Estrenos: crítica de ‘A metros de distancia’, de Tadeo Pestaña Caro

Estrenos: crítica de ‘A metros de distancia’, de Tadeo Pestaña Caro

por - cine, Críticas, Estrenos
11 Ago, 2026 11:23 | Sin comentarios

Durante una noche agitada en Buenos Aires, un joven recorre apps gays, fiestas y encuentros buscando conexión mientras evita constantemente encontrarla. Estreno: 13 de agosto.

La noche es joven», le dicen a Santiago (Max Suen) en un momento de la larga travesía a través de citas, fiestas y encuentros nocturnos que viene acumulando desde que se inició la película. Pero todavía falta más, porque la historia se sabe cuando empieza y no cuando ni cómo termina. Todo había comenzado mucho antes, a pleno día, con un encuentro disimulado como visita a un departamento en alquiler. El joven que lo atiende (Martín Shanly) claramente tiene otros planes y el ritual de mirar el piso es una suerte de farsa. Pero Santiago es reticente y, con esa mirada entre parca y algo fría, prefiere pasar de largo.

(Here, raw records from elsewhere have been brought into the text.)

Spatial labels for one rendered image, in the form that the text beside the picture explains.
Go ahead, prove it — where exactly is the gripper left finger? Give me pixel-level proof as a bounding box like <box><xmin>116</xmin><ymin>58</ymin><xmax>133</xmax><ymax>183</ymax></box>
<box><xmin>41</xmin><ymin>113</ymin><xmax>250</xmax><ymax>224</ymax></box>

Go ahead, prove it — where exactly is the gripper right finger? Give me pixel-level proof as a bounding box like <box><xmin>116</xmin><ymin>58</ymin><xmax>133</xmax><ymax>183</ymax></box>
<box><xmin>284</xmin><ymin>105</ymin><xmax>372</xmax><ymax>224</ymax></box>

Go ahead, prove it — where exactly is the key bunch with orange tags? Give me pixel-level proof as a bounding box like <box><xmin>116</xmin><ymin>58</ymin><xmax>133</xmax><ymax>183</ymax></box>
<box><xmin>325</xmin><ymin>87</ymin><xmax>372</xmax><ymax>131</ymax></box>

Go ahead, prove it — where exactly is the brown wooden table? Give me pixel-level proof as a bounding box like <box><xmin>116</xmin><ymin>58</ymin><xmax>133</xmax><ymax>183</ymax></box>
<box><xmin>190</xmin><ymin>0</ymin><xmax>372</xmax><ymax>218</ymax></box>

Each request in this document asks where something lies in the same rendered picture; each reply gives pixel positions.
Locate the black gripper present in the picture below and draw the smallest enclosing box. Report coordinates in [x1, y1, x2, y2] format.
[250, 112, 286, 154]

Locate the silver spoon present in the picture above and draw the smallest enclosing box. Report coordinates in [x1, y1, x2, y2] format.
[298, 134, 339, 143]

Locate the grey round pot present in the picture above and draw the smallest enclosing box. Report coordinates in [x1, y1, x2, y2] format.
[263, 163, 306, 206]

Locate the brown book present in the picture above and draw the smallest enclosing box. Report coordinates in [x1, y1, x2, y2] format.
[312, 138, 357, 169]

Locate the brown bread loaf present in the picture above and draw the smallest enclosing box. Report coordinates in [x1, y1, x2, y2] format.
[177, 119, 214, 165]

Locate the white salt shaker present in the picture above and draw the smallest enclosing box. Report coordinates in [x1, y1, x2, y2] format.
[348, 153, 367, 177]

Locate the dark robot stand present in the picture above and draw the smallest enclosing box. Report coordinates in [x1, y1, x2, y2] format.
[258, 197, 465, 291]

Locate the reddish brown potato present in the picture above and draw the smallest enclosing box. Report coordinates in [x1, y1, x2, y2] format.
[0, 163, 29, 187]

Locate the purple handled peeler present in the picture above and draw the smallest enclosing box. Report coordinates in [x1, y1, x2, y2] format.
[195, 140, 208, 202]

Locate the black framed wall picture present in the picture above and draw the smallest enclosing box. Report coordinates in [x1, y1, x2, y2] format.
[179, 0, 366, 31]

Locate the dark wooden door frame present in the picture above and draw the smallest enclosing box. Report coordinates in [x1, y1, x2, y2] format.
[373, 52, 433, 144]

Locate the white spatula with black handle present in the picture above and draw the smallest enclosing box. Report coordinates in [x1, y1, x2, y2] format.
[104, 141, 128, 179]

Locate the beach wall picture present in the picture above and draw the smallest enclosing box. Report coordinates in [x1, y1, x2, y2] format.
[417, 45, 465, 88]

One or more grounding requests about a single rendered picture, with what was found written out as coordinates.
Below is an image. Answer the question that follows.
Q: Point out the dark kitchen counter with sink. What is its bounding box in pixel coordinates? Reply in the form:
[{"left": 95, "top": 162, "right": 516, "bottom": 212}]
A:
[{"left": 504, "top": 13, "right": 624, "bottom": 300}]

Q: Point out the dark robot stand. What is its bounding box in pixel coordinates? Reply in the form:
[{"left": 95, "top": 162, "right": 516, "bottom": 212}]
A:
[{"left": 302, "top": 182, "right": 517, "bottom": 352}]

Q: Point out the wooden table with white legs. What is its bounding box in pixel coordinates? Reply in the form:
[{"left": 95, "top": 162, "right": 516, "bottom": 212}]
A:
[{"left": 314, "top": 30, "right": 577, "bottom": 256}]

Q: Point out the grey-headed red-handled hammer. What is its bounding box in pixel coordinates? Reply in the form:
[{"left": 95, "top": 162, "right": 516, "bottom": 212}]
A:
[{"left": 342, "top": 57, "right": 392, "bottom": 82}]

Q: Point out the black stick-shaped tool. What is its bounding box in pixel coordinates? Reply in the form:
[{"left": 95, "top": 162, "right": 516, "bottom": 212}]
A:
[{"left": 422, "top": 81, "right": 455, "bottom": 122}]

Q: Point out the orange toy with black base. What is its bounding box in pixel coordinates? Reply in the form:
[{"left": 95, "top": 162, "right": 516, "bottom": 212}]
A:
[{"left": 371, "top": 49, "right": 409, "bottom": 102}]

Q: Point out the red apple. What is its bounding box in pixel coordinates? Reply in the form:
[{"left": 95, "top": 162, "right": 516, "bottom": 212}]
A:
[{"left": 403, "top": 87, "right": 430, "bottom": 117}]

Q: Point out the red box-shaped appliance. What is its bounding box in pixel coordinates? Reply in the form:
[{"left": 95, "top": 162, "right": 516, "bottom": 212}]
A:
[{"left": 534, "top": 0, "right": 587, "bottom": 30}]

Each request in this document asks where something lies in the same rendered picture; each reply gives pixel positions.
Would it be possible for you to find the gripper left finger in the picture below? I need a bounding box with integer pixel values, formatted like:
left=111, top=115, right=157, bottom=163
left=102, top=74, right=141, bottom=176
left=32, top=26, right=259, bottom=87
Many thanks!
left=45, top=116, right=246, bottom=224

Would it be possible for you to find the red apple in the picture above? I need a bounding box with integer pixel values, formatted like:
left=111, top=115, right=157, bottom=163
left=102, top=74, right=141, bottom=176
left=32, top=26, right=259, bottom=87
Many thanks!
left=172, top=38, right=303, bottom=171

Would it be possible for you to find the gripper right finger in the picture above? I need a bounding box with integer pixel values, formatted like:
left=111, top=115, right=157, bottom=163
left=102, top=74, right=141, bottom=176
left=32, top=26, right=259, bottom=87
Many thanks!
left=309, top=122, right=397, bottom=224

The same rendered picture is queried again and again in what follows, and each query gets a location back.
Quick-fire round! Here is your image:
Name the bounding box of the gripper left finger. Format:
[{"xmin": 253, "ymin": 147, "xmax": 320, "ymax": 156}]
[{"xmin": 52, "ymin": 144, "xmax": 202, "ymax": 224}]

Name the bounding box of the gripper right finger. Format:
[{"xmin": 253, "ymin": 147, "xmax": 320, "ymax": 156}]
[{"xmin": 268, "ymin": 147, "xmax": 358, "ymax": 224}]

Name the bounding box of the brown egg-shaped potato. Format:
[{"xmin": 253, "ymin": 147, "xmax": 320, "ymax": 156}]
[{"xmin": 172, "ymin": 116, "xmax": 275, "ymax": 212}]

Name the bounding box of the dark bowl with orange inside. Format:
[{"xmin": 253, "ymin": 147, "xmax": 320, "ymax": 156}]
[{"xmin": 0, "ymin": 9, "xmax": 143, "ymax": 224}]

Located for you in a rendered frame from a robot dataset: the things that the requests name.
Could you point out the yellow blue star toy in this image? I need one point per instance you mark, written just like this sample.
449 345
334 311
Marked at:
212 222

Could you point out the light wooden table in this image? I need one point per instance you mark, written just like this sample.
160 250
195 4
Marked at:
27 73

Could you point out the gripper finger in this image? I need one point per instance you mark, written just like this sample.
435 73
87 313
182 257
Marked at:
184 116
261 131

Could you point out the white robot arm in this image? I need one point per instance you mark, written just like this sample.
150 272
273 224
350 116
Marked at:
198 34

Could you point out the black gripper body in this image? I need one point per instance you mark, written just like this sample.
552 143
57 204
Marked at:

La noche es joven aún y tras pasarse en unas horas en el call center en el que trabaja pone su atención en la aplicación de citas gay que maneja (Grindr), pasando rápidamente a través de cuerpos, invitaciones, nudes y otras variantes del mundo de las citas sexuales virtuales. Surge un encuentro en Palermo para encontrarse con otro chico en una cervecería. La charla se presenta amena, todo parece andar bien, pero Santi de nuevo se retira. ¿Será como dice que no le convenció la onda del chico o se trata de una excusa?

A partir de ahí el chico entra en un modo de desorientación nocturna, primero tratando de armar otro encuentro, luego siguiendo a algunos chicos por la calle, metiéndose en una fiesta aún sin tener el outfit adecuado para terminar reunido con compañeros de trabajo y amigos en la casa de uno de ellos. Es ahí donde su mejor amiga y compañera de trabajo (Jazmín Carballo) le dice aquello de la juventud de la noche. Y es cierto, cuando llega la madrugada y la acción no llega habrá que buscarla como sea. Puede salir de la aplicación que le tira datos geográficos confusos acerca de un posible match o del lugar menos pensado.

A lo largo de una noche con algunos puntos en común con la de Después de hora, de Martin Scorsese, Pestaña Caro va mostrando en su primer largometraje un submundo de encuentros, desencuentros, deseo que circula, malentendidos y confusiones, todo en medio de un clima más tenso que lo necesario. Es que Santiago no parece relajarse ni disfrutar casi nunca. Como personaje es un poco enigmático: mitad tímido, un poco arrogante, muy ansioso, por momentos distante y un tanto mentiroso. No sabe lo que quiere pero a la vez sabe, o supone, que no desea volverse a su casa solo.

Recorriendo barrios porteños reconocibles más por sus marcas y carteles que por sus detalles específicos —las calles de Palermo y alrededores son un blur de locales, autos y gente que pasa—, metiéndose en las zonas secretas y no tan secretas de una ciudad que funciona en varias capas paralelas en todo momento, Santiago es algo así como la personificación de la búsqueda, un «no sé lo que quiero pero lo quiero ya» andante y lleno de contradicciones. Quizás no sepa bien lo que quiere: lo seduce la aventura y el riesgo, pero le escapa; la conexión humana parece interesarle, pero apenas recibe cierta atención huye despavorido. Y para cubrir los baches miente o imagina desenlaces a sus historias que no son reales.

Tras su paso por varios festivales internacionales y nacionales, A metros de distancia llega con una idea central: incorporar a las aplicaciones y los dispositivos sin juzgarlos, sino tomándolos como piezas importantes de la vida nocturna. El título del film de hecho juega con el concepto de las apps de buscar a personas que estén físicamente cerca en un momento para concretar algo inmediato. Y la referencia más directa al título pasa por alguien que, la aplicación asegura, está a cinco metros de Santiago en una fiesta pero él no logra verlo.

Esa metáfora del desencuentro bien puede servir como eje de toda la película, la de mostrar una generación que se juega entre el deseo y el miedo, entre la acción y la omisión, entre las ganas y el terror. Para cuando la noche se vaya volviendo día las cosas se irán tornando un tanto más intensas desde lo sexual. Y para Santiago será cuestión de decidir si quiere ser parte de esa (o de cualquier otra) fiesta o si prefiere seguir intentando descubrir quién es y qué es lo que le gusta. Quizás lo que desea esté siempre a unos metros de distancia, todo el tiempo alejándose por más que él se acerque hasta sus narices.